Gabriel Solis is a typical 3-year-old. He likes puzzles, swimming, and singing. He shakes off colds like other children. Gabriel, however, is not like other children—he was born without a functioning immune system. Gabriel's healthy immune system came by way of an international gene therapy trial for “bubble boy” disease.
When Gabriel was 4½ months old, he came down with a fever and pneumonia that landed him in the intensive care unit of a hospital in the family's hometown of La Serena, Chile. A few days later, tethered to a ventilator, he was flown to Santa Maria Clinic in the capital of Santiago. “I was getting very worried,” says his mother, Carolina Riquelme. “The situation was getting worse and worse.”
There, Gabriel's parents received the devastating diagnosis. Their only child had X-linked severe combined immunodeficiency (SCID-X1). His blood did not contain the T-cells that form the core of the immune system. For the next five months, Gabriel lived in the hospital's isolation unit. (Left untreated, children with SCID-X1 usually die of infection before their first birthday.)
The preferred treatment was a stem cell transplant from a matching sibling donor, which Gabriel did not have. A gene therapy trial at Dana-Farber/Boston Children's Cancer and Blood Disorders Center offered the family some hope. Researchers had created a mutated virus designed to correct the genetic defect that causes SCID-X1 and helps avoid leukemia that developed in one-quarter of patients in earlier gene therapy trials in Europe.
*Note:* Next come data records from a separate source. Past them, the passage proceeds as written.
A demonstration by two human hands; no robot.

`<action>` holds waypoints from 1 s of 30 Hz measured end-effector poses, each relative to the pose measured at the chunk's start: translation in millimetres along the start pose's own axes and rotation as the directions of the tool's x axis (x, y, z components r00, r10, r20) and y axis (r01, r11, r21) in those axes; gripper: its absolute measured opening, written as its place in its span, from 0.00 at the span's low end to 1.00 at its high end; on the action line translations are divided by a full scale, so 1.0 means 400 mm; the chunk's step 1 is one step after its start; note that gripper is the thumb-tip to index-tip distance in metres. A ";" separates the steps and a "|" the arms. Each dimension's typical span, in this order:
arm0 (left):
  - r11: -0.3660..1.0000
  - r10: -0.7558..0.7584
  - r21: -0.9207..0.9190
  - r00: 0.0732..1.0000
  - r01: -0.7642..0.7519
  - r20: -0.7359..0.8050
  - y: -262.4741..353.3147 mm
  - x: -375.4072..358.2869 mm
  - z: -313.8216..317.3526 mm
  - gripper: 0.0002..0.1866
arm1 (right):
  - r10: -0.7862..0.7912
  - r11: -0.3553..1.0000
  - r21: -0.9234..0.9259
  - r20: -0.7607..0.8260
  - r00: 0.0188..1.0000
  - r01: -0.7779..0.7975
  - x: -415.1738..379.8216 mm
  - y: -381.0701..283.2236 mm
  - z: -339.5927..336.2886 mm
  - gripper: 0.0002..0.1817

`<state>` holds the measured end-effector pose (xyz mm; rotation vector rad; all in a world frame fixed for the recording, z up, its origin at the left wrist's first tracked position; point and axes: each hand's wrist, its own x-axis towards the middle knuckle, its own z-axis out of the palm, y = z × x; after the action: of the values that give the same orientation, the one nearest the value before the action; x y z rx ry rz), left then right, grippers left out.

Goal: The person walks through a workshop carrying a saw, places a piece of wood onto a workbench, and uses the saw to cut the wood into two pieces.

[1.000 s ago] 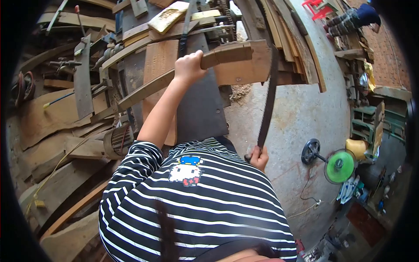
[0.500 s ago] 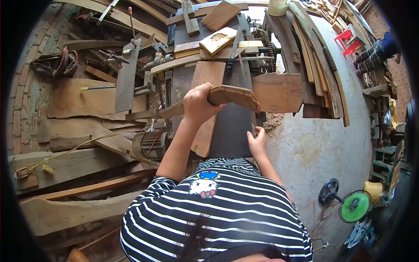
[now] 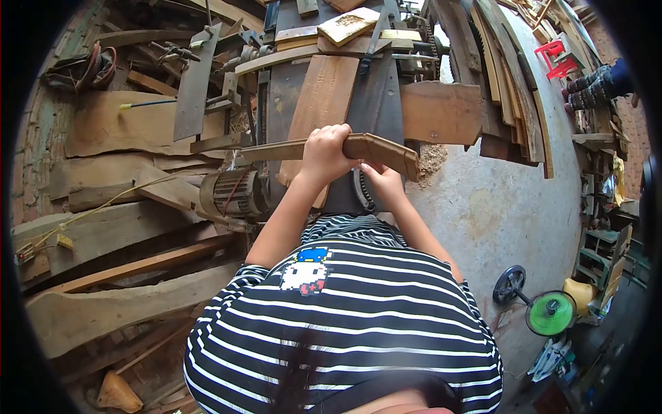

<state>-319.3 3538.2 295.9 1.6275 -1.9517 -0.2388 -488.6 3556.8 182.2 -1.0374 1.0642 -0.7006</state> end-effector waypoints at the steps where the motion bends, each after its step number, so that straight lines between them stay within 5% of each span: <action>1: 1.000 0.004 -0.009 1.000 -0.004 0.019 -0.008 -0.011 0.008 0.19 | -0.158 0.972 0.184 0.059 0.986 0.145 -0.042 -0.068 0.007 0.24; 6: 1.000 0.017 0.002 0.985 -0.017 0.171 -0.007 -0.046 0.015 0.22 | -0.334 0.923 0.179 -0.062 0.940 0.340 -0.140 -0.194 0.007 0.19; 8: 0.994 0.105 -0.050 0.987 -0.099 0.125 -0.007 -0.051 0.026 0.21 | -0.345 0.939 -0.042 -0.163 0.924 0.343 -0.148 -0.217 0.000 0.17; 13: 0.979 0.196 -0.076 0.975 -0.188 0.108 0.014 -0.057 0.031 0.19 | -0.391 0.910 -0.007 -0.345 0.853 0.414 -0.186 -0.241 -0.004 0.09; 21: 0.931 0.354 -0.121 0.932 -0.345 0.071 0.040 -0.051 0.015 0.18 | -0.324 0.938 0.002 -0.350 0.879 0.346 -0.272 -0.200 -0.035 0.10; 24: 0.904 0.419 -0.126 0.905 -0.409 0.066 0.048 -0.046 -0.005 0.19 | -0.425 0.905 -0.144 -0.343 0.838 0.400 -0.309 -0.203 -0.037 0.11; 28: 0.872 0.483 -0.104 0.875 -0.478 0.025 0.057 -0.028 -0.003 0.19 | -0.193 0.965 -0.208 -0.147 0.970 0.161 -0.347 -0.234 -0.084 0.17; 30: 0.878 0.471 -0.104 0.882 -0.467 0.018 0.065 -0.017 0.021 0.19 | -0.305 0.843 0.370 -0.270 0.913 0.391 -0.361 -0.289 -0.089 0.22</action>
<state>-344.9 3549.1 299.5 1.0475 -2.2595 -0.1709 -571.6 3625.8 336.6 -0.7996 0.8432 -1.2974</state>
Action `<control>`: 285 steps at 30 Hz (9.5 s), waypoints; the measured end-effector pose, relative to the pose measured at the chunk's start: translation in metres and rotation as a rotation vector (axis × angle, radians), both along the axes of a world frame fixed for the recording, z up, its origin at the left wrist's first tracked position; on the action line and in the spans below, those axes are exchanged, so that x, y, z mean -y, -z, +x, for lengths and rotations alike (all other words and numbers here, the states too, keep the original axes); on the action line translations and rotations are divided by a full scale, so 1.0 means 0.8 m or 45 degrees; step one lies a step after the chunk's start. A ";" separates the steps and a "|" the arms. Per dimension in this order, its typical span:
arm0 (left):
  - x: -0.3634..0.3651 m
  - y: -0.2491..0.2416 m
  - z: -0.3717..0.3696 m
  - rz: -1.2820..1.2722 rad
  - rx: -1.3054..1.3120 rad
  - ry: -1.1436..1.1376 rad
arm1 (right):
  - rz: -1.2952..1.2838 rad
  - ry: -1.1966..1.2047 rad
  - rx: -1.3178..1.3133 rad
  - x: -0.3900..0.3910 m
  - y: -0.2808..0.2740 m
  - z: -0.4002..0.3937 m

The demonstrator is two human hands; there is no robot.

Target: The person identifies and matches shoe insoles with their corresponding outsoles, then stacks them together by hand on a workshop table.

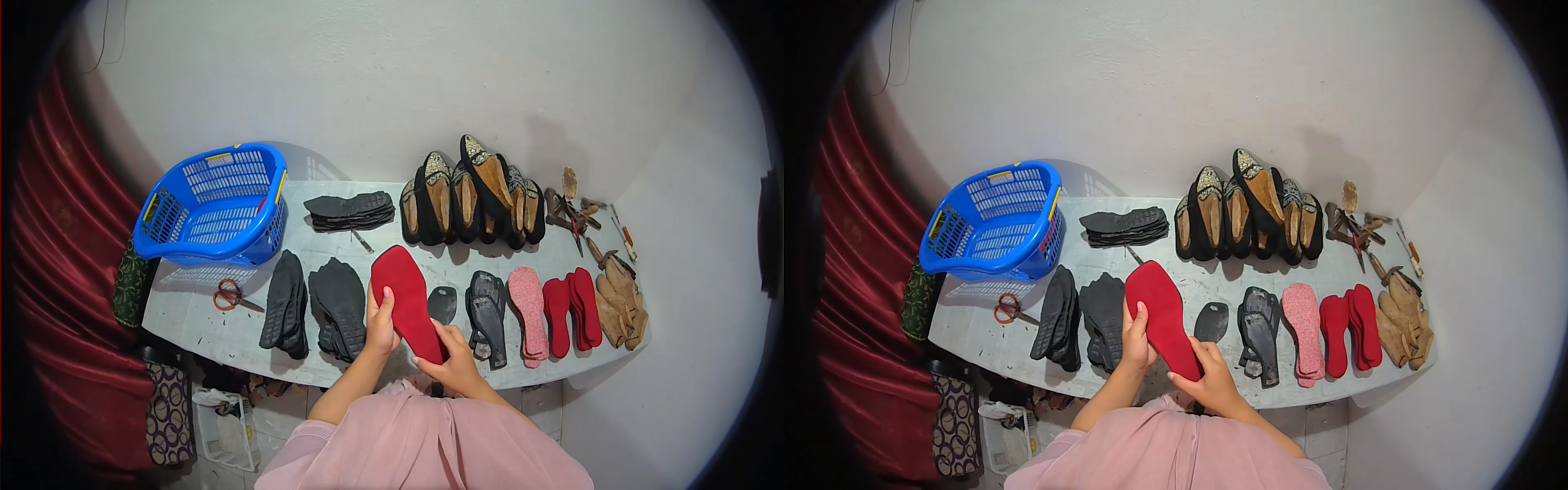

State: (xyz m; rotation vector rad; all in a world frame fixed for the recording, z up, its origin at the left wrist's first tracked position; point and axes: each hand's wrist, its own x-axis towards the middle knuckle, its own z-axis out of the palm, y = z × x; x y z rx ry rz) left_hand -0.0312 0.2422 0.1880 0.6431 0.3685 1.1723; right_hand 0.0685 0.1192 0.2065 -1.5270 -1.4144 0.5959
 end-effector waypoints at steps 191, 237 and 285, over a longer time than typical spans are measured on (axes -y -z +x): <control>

In April 2012, the family traveled to Dana-Farber/Boston Children's so Gabriel could participate in the trial. Eight of nine boys recruited to the trial, including Gabriel, are alive between 12 and 38 months after treatment.
Wilco Conradi, 2, was born with the so-called "bubble boy" disease. An experimental gene therapy treatment has given the toddler a normal life. In 2002, Wilco was among four boys successfully treated for the inherited disease that occurs in about one of every 75,000 births. The disorder, which initially was thought to afflict only boys, has plagued Wilco's family for generations, killing an uncle and two cousins.
Two-year-old Jameson Golliday was born with X-SCID, or “bubble boy disease,” which means he has no immune system. At birth, he had no mature T-cells, the rugged soldiers of the immune system that sense and fight infections, due to mutations in the IL-2 gene on his X-chromosome.
In April 2012, not long after Jamie's diagnosis, his mom Jennifer took him to Cincinnati Children's Hospital where he could participate in a trial for gene therapy. Now he's free of the bubble.
Seventeen-month-old Nina Warnell suffers from SCID, and has the appearance of a healthy child, but is unable to fight even the mildest germs — a cough or sneeze could kill her.
Her family, who were living in Poland when Nina fell ill and was given four months to live, have turned their suburban house in Maidenhead, Berkshire, into a quarantine zone and must screen everyone and everything that enters the house. A radical new treatment, devised by doctors at Great Ormond Street Hospital, has its risks but doting parents Graeme and Aga Warnell have been left with few choices. A team led by Professor Bobby Gaspar, a consultant in pediatric immunology, are in the process of trialing a new form of gene therapy on the youngster. Doctors have harvested Nina's bone marrow and re-engineered it using a new type of "reprogrammed virus" to splice the essential gene she is missing into her DNA profile. Re-engineered bone marrow has been inserted into her body, and doctors hope a fully functioning immune system will develop. She has been given a 60-90% chance of having a healthy life, but the outcome won't be known till Christmas.